Robotic mitral valve repair is now routinely and safely performed all over the world. There are many literatures which showed advantages of reduced blood loss, lower risk of infection, lower risk of atrial fibrillation, shorter length of hospital stay, quicker return to normal activities, and a superior cosmetic result, compared with a conventional sternotomy. However, the introduction of new technique requires a learning curve even for expert mitral valve surgeons. There are complications specifically related to robotic mitral valve surgery, such as major vascular complications, inadequate myocardial protection, and unilateral pulmonary edema. The purpose of this chapter is to characterize the tips and pitfalls of robotic mitral valve repair and to discuss the controversial issues in the contemporary practice.

Keywords

  • robotic surgery
  • mitral valve repair
  • complication

1. Introduction

Since the introduction of robotic mitral valve repair in the late 1990s, the number of this procedure has been increasing worldwide. Many centers have reported excellent outcomes of robotic mitral valve repair [1, 2, 3, 4, 5, 6, 7, 8]. In the beginning, it was mainly applied in selected patients with a simple repair case and relatively low risk cases.
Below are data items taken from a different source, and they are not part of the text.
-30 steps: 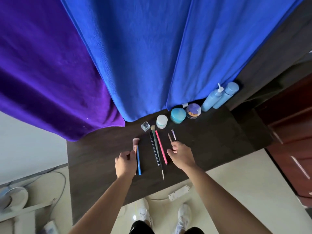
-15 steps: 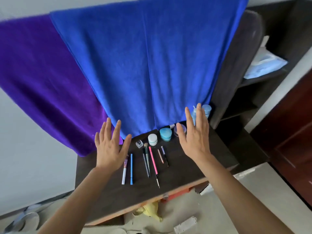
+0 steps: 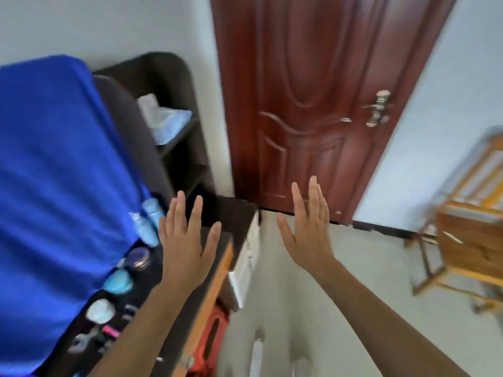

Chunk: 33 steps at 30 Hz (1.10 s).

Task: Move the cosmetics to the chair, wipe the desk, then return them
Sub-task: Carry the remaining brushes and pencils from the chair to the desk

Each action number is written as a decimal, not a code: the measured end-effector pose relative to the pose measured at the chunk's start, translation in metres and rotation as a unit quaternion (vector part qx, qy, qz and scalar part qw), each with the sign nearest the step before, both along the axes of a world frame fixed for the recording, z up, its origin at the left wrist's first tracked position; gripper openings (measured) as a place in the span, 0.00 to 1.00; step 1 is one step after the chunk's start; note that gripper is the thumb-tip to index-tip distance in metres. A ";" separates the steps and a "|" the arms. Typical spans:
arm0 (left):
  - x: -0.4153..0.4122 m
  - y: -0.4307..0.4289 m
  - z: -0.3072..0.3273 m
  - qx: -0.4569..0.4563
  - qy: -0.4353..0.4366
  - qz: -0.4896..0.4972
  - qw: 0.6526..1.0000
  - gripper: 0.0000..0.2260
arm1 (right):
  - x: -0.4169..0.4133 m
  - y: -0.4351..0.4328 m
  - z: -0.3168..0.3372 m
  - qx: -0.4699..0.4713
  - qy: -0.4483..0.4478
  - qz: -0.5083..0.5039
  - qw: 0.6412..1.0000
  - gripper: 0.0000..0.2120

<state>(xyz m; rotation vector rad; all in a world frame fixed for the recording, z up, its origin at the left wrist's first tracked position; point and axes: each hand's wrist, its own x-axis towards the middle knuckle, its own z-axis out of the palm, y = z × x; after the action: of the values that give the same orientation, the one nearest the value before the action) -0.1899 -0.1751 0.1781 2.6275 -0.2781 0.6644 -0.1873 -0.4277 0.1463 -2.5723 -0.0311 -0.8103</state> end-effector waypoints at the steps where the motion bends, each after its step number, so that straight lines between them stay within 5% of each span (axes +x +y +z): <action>1: 0.001 -0.022 -0.001 -0.005 0.001 -0.027 1.000 0.29 | -0.013 -0.020 -0.001 -0.003 0.000 -0.021 1.000 0.32; 12: -0.019 -0.327 -0.017 0.009 0.037 -0.293 0.955 0.30 | -0.156 -0.276 -0.015 0.016 0.004 -0.276 0.961 0.31; 23: -0.039 -0.612 -0.031 0.007 0.105 -0.376 0.921 0.28 | -0.206 -0.530 -0.021 0.057 0.045 -0.371 0.926 0.30; 33: 0.042 -0.771 -0.068 0.057 0.148 -0.398 0.904 0.30 | -0.143 -0.687 -0.055 0.096 0.114 -0.407 0.901 0.34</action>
<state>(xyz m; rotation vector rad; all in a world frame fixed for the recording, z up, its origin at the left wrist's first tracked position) -0.1476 -0.9466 0.1096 2.3501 -1.2254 -0.0327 -0.3300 -1.1142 0.0909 -2.4295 1.1993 -0.7059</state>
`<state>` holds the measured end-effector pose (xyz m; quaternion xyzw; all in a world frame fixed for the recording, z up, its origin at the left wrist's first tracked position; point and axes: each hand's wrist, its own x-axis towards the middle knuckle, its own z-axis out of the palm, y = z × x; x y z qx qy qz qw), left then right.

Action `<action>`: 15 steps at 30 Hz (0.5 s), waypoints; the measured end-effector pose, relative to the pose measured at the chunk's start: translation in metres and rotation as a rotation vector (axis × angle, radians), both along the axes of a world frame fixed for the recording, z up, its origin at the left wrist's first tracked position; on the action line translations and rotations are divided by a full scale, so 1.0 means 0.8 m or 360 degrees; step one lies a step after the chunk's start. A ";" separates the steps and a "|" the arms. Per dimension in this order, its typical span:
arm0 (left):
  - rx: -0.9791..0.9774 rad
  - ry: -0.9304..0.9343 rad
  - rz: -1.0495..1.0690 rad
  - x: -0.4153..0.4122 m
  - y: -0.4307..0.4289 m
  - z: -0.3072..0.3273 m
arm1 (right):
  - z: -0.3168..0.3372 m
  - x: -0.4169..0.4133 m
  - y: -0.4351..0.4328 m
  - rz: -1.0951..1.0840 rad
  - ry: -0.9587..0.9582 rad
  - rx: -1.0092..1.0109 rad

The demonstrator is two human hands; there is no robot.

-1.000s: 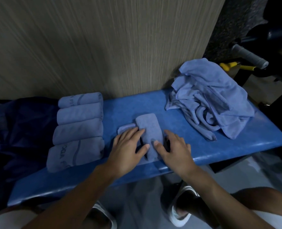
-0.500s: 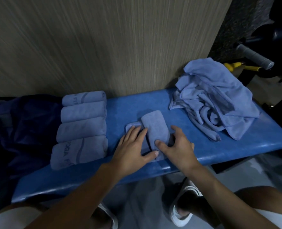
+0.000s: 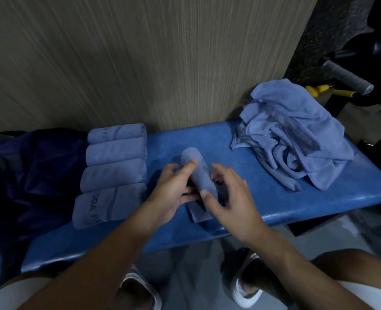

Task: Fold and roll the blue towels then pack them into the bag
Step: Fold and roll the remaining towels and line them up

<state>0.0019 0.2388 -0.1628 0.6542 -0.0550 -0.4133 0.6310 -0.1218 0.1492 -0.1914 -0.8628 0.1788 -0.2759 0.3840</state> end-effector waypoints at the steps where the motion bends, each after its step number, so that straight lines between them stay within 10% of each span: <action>1: 0.0050 -0.0014 0.0012 -0.001 0.002 -0.002 | 0.002 0.000 0.003 0.0037 -0.0074 0.0115; 9: 0.0312 -0.0629 0.0209 -0.003 0.020 -0.028 | -0.014 0.016 -0.001 -0.0167 0.0152 0.0703; 15: 0.0511 -0.0959 0.0126 -0.007 0.040 -0.037 | -0.025 0.021 0.013 -0.0032 0.0552 0.0367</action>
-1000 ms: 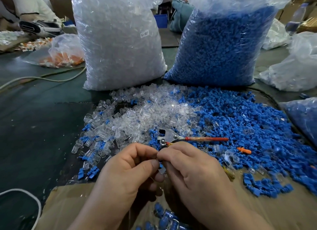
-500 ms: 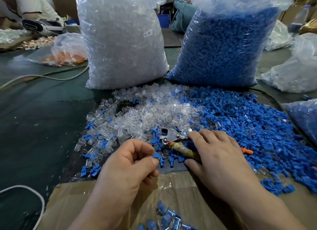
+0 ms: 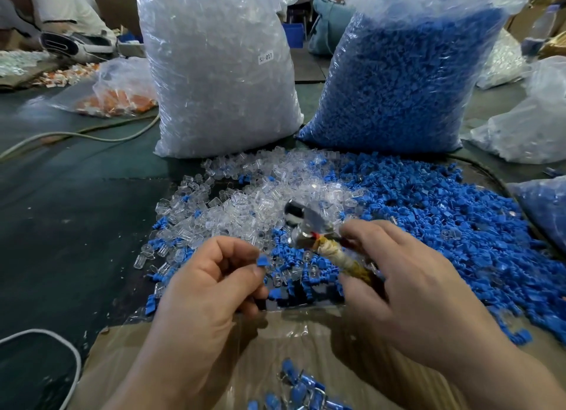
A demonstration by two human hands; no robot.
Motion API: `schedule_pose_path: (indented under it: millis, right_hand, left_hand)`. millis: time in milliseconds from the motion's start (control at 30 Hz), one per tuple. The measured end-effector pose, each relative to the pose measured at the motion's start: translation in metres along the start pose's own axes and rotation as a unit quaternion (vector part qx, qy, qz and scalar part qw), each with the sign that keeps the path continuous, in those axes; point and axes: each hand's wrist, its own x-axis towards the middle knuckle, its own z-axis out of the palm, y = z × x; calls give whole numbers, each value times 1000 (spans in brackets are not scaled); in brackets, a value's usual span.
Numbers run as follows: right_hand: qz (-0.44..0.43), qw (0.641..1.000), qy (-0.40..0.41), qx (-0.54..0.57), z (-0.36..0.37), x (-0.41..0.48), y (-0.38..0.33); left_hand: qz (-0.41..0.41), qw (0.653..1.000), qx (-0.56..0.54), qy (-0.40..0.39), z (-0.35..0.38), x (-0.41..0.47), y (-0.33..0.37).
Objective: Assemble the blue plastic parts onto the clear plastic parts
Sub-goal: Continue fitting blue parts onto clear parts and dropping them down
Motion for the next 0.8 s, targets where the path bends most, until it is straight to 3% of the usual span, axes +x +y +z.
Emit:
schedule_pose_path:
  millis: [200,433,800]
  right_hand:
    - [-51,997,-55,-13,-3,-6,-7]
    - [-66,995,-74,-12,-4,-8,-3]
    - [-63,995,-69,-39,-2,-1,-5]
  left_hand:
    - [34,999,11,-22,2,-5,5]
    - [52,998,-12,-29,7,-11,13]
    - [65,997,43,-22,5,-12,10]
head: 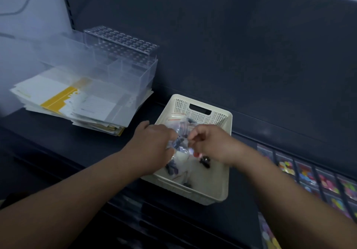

However, with the accumulation of surgical experience, the indication has been broadened to complicated repair cases or aged patients.

Wang et al. reviewed the Society of Thoracic Surgeons database and compared surgical outcomes of robotic and surgical mitral valve repair in patients aged 65 years and older [9]. They found that robotic mitral valve repair was associated with less postoperative atrial fibrillation, less blood transfusion, and shorter intensive care unit and hospital stay compared with surgical mitral valve repair without a difference in 3-year mortality, heart failure readmission, or mitral valve reintervention.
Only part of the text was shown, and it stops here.